I create a edge-smoothed version of every cartoon image:

use downloaded images from safebooru as described in previous step
configure where the cartoon images are stored in PATH_TO_STORED_CARTOON_IMAGES in cartoon_image_smoothing.py
configure where to store smoothed images in PATH_TO_STORE_SMOOTHED_IMAGES
configure where to store resulting .zip-file of images in SMOOTHED_IMAGES_ZIPFILE_NAME
run make cartoons-smooth to create the images

This step is resumeable.

Photos

In the paper, photos are downloaded from flickr. In my implementation I try to use the COCO [3] dataset, especially the category person.
I get the photos for the dataset as follows:

download and unzip coco annotations from [5]
configure root-folder location of annotations-folder in PATH_TO_COCO_ANNOTATIONS_ROOT_FOLDER of photo_downloader.py

e.g.: downloaded and unzipped annotations-folder is /tmp/annotations/, then please configure PATH_TO_COCO_ANNOTATIONS_ROOT_FOLDER to /tmp

configure where to store photos in PATH_TO_STORE_DOWNLOADED_PHOTOS
configure where to store resulting .zip-file of images in PHOTO_ZIPFILE_NAME
run make photos to download configurable amount of photos of persons

My implementation for this COCO part download uses snippets for the main download part of the provided Demo-Implementation of the PythonAPI for the COCO-API from the project in [4], Credits and thanks to the authors!

Prepare to train within Google Colab

As Google Colab offers free GPU-usage in a jupyter notebook, I used this service and declared all the necessary elements e.g. the model or optimizer within a notebook. Transfering the training data and saving some results is done via Google Drive.
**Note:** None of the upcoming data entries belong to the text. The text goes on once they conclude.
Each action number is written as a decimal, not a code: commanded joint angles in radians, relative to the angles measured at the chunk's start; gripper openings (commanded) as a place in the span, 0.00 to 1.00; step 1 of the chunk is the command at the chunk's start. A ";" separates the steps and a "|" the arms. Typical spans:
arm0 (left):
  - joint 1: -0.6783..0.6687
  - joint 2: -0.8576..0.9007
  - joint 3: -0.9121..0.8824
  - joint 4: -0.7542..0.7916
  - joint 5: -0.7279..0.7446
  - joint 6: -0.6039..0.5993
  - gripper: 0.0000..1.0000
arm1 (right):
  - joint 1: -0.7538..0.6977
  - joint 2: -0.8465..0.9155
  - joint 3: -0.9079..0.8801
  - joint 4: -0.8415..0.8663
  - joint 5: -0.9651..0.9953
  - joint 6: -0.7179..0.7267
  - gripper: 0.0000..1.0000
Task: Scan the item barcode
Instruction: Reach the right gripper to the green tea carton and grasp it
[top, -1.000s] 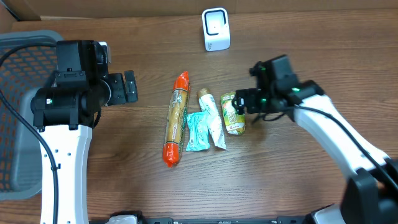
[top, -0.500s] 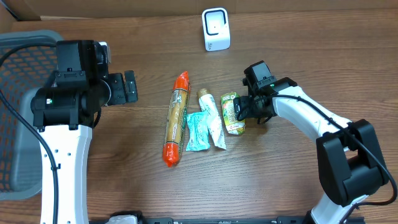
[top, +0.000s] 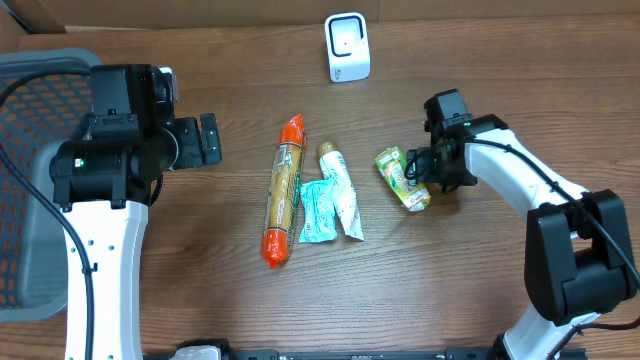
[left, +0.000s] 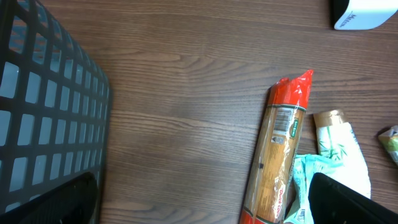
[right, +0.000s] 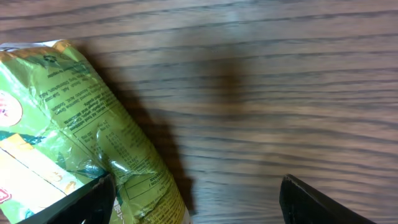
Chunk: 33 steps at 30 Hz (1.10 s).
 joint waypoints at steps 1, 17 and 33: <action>0.004 0.006 0.019 0.004 -0.008 0.026 0.99 | 0.003 0.006 0.032 -0.018 -0.035 -0.088 0.87; 0.004 0.006 0.019 0.004 -0.008 0.026 1.00 | 0.238 0.007 0.191 -0.291 0.083 -0.198 1.00; 0.004 0.006 0.019 0.004 -0.008 0.026 1.00 | 0.234 0.009 -0.065 -0.014 0.229 -0.243 0.99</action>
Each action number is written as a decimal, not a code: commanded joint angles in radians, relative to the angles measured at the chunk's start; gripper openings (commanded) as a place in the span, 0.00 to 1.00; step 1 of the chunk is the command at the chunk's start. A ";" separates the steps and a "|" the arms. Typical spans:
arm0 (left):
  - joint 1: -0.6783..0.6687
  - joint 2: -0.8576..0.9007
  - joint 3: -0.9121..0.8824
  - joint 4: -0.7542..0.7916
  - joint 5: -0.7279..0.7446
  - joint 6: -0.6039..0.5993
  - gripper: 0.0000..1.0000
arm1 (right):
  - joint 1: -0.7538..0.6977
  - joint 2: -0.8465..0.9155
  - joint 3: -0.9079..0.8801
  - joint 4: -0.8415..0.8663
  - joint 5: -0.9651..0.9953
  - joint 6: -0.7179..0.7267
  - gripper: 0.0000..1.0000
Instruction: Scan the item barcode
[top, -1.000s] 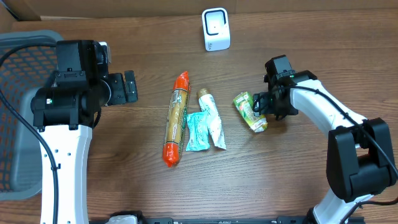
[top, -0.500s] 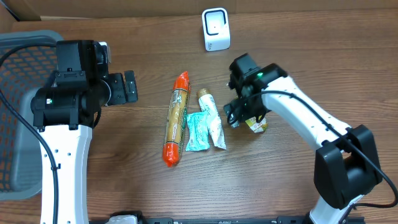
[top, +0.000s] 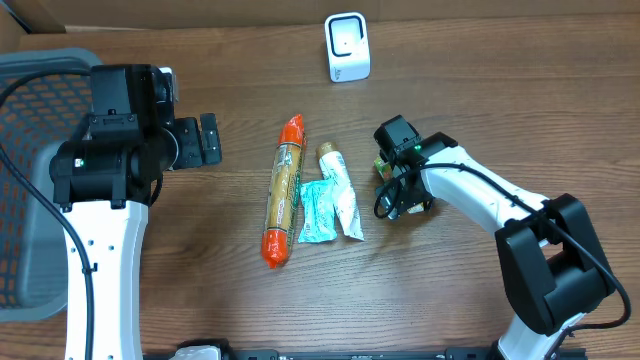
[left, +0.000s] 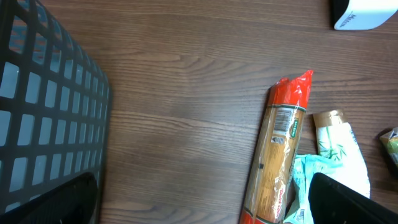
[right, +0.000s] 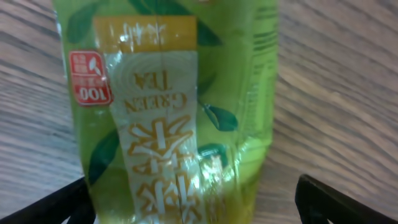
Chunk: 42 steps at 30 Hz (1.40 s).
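Note:
A green tea packet (right: 180, 93) fills the right wrist view and lies on the wood table. My right gripper (top: 400, 185) is low over it and open, one finger (right: 336, 199) on either side of the packet. In the overhead view the packet is mostly hidden under that gripper. The white barcode scanner (top: 347, 47) stands at the table's far edge, and its corner (left: 364, 12) shows in the left wrist view. My left gripper (top: 205, 140) hovers open at the left with nothing in it.
A long pasta packet with red ends (top: 283, 190), a white tube (top: 340, 190) and a teal sachet (top: 318, 212) lie side by side left of the green packet. A grey mesh basket (top: 30, 180) stands at the left edge.
My right gripper was at the right side of the tilted green packet. Now it is lower and directly over it, fingers on both sides. The left arm has not moved.
The green packet lay beside the tube while my right gripper sat near the front right edge. Then the gripper was up to the right of the items. Then the packet lay farther right and tilted, with the gripper next to it. Now the open gripper straddles it.

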 joint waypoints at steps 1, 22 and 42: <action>0.004 0.006 0.019 0.004 -0.008 0.026 1.00 | 0.006 0.003 -0.038 0.035 0.049 -0.018 1.00; -0.003 0.008 0.019 0.000 -0.005 0.026 1.00 | -0.013 0.003 0.019 0.019 -0.153 0.136 0.24; -0.003 0.009 0.019 0.000 -0.005 0.026 0.99 | -0.301 0.003 0.066 -0.019 -1.007 -0.063 0.13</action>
Due to the whole training took about 24h, I made the processes in the notebook resumeable.

My Google Colab Notebook is located here, can be opened in Colab via the button on top of the displayed file if wanted.

Transfer data via Google Drive

As a first step, I transfer the in the

previous step

colab notebook

Data loader

ToTensor()

image_size = 256 batch_size = 16 transformer = transforms.Compose([ transforms.CenterCrop(image_size), transforms.ToTensor()]) cartoon_dataset = ImageFolder('cartoons/', transformer) len_training_set = math.floor(len(cartoon_dataset) * 0.9) len_valid_set = len(cartoon_dataset) - len_training_set training_set, _ = random_split(cartoon_dataset, (len_training_set, len_valid_set)) cartoon_image_dataloader_train = DataLoader(training_set, batch_size, shuffle=True, num_workers=0)

Colab notebook

Define model

Colab notebook

Padding

For the zero padding of the convolutional layers, I use the following formula:

$$Height x Width_{output} = \frac{HeightxWidth_{input} - kernel size + 2 padding}{stride} + 1$$ e.g:

conv_1 layer of generator: $HxW$ should stay the same as input size, which is 256x256 and stride = 1
$$256 = \frac{256-7+2padding}{1}+1, padding = 3$$ In case of a fraction as a result, I choose to ceil:

conv_2 layer of generator: $\frac{H}{2} x \frac{W}{2}$ is output with stride=2 $$128 = \frac{256-3+2padding}{2}+1, padding= \frac{1}{2} \Rightarrow padding=1$$

Stride

conv2D()

Learnings

failure image

I re-checked my implementation of the generator and stumbled across my interpretation of the stride for and conv_8, which is $\frac{1}{2}$ in the paper. Maybe I got the part of the stride wrong, and this is not $\frac{1}{2}$, but a tuple of $(1,2)$? If so, I did a wrong padding calculation. This are the only layers where I calculated a very large padding of 33 and 65, which looks suspicious now. Testing a tuple of $(1,2)$, I also ended up with very high values for the padding.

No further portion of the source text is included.